DATA TO PROCESS.

○ ○ ○ ○

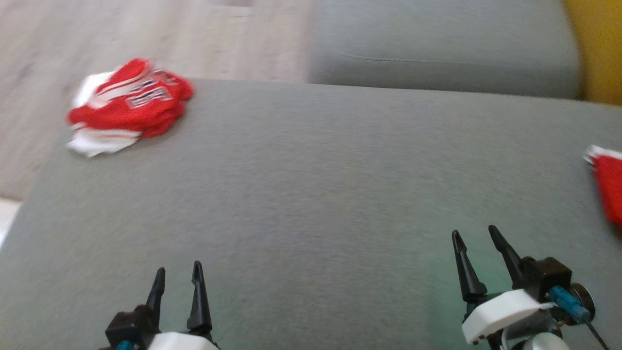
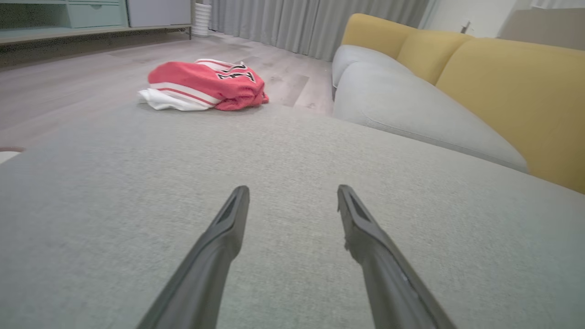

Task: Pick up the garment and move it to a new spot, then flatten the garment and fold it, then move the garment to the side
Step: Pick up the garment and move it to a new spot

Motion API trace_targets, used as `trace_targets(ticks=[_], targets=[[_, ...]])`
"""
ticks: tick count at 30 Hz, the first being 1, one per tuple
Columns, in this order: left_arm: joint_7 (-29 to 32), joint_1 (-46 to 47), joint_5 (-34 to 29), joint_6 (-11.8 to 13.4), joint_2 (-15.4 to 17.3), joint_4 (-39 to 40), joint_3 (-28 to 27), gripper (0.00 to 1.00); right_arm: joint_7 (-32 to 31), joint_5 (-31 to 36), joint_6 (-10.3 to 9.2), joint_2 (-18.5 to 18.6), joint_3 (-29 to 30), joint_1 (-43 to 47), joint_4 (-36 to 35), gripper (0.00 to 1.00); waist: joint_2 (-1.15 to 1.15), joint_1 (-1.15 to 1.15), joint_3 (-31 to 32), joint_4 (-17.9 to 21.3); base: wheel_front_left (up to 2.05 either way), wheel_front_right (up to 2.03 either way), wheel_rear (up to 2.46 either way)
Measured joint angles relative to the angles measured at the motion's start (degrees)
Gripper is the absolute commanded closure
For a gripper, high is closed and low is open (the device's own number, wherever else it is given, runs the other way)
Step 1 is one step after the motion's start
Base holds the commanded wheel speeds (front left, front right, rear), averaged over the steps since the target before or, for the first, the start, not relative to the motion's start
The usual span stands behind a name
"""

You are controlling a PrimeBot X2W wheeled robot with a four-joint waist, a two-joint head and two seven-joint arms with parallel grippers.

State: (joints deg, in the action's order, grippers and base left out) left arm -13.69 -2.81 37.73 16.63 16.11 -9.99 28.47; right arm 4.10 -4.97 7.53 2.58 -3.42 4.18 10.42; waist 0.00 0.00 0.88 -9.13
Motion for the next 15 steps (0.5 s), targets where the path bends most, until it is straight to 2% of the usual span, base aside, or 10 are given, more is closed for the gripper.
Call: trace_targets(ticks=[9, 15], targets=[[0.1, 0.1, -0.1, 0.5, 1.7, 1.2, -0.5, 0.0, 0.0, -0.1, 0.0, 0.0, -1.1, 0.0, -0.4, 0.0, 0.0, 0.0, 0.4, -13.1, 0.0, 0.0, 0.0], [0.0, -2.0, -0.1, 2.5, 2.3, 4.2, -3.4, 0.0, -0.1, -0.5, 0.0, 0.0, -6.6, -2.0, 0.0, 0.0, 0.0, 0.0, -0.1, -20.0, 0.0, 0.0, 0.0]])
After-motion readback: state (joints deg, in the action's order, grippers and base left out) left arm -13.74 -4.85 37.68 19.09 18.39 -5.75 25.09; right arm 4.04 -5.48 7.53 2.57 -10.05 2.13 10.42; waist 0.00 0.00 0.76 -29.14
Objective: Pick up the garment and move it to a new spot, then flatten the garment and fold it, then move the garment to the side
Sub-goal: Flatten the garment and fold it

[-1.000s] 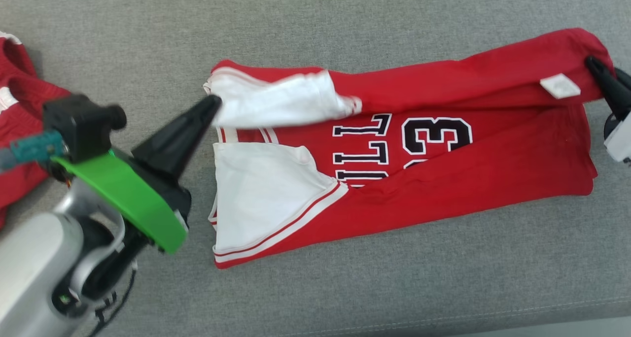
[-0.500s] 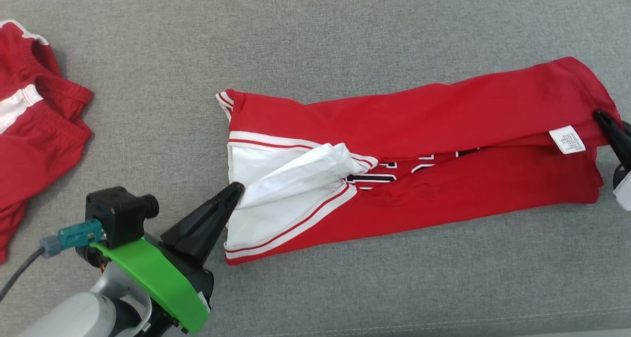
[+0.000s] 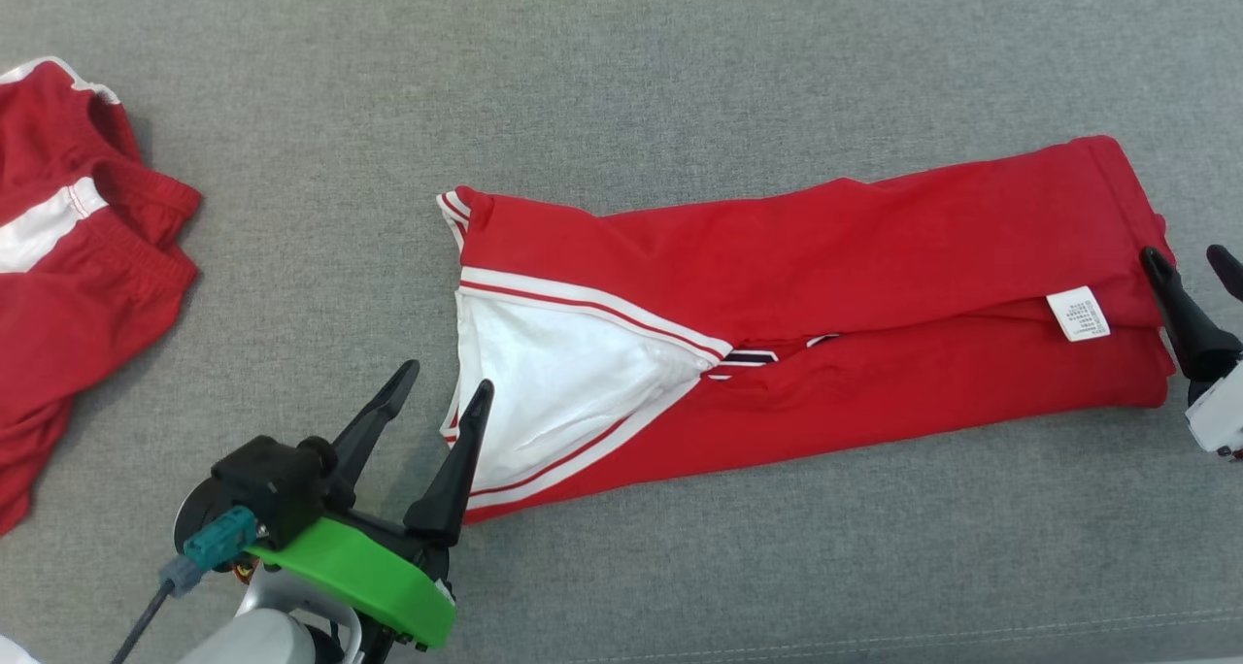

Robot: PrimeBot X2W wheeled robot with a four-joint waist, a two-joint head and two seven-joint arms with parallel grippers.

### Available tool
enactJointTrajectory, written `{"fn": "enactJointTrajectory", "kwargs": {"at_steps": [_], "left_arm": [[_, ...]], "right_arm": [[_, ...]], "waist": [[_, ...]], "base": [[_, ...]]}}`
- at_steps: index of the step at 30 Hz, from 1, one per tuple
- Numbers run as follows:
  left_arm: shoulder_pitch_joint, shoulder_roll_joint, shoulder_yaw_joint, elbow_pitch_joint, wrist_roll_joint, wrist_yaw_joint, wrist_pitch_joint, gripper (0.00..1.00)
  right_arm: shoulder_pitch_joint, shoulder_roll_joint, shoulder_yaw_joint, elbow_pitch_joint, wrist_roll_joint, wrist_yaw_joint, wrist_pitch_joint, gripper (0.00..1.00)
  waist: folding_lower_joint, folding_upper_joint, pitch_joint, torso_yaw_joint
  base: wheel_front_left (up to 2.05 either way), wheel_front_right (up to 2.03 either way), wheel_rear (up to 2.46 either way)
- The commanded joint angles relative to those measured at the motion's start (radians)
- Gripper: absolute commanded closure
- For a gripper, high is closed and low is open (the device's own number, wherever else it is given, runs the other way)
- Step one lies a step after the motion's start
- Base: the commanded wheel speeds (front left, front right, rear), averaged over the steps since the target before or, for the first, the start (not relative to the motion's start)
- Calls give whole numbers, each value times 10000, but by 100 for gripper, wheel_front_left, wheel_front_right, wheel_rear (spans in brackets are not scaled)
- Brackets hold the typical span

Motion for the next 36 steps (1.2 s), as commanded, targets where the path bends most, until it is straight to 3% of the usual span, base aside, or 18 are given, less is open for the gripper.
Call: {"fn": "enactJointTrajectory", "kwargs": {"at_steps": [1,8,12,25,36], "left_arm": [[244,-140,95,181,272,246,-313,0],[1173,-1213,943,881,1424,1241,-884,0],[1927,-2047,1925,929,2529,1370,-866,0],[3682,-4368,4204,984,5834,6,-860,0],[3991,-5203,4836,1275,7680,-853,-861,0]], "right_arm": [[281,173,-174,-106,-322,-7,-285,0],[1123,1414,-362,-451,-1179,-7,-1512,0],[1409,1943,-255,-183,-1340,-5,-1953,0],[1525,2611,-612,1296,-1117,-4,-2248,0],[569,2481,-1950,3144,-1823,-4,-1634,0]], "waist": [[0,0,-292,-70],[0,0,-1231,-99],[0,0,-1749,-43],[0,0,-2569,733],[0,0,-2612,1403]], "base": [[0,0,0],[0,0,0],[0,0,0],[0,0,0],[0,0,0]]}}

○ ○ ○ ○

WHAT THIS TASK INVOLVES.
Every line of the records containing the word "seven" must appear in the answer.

OUTPUT OF THE TASK.
You are controlling a PrimeBot X2W wheeled robot with a four-joint waist, a two-joint head and two seven-joint arms with parallel grippers.
Robot: PrimeBot X2W wheeled robot with a four-joint waist, a two-joint head and two seven-joint arms with parallel grippers.

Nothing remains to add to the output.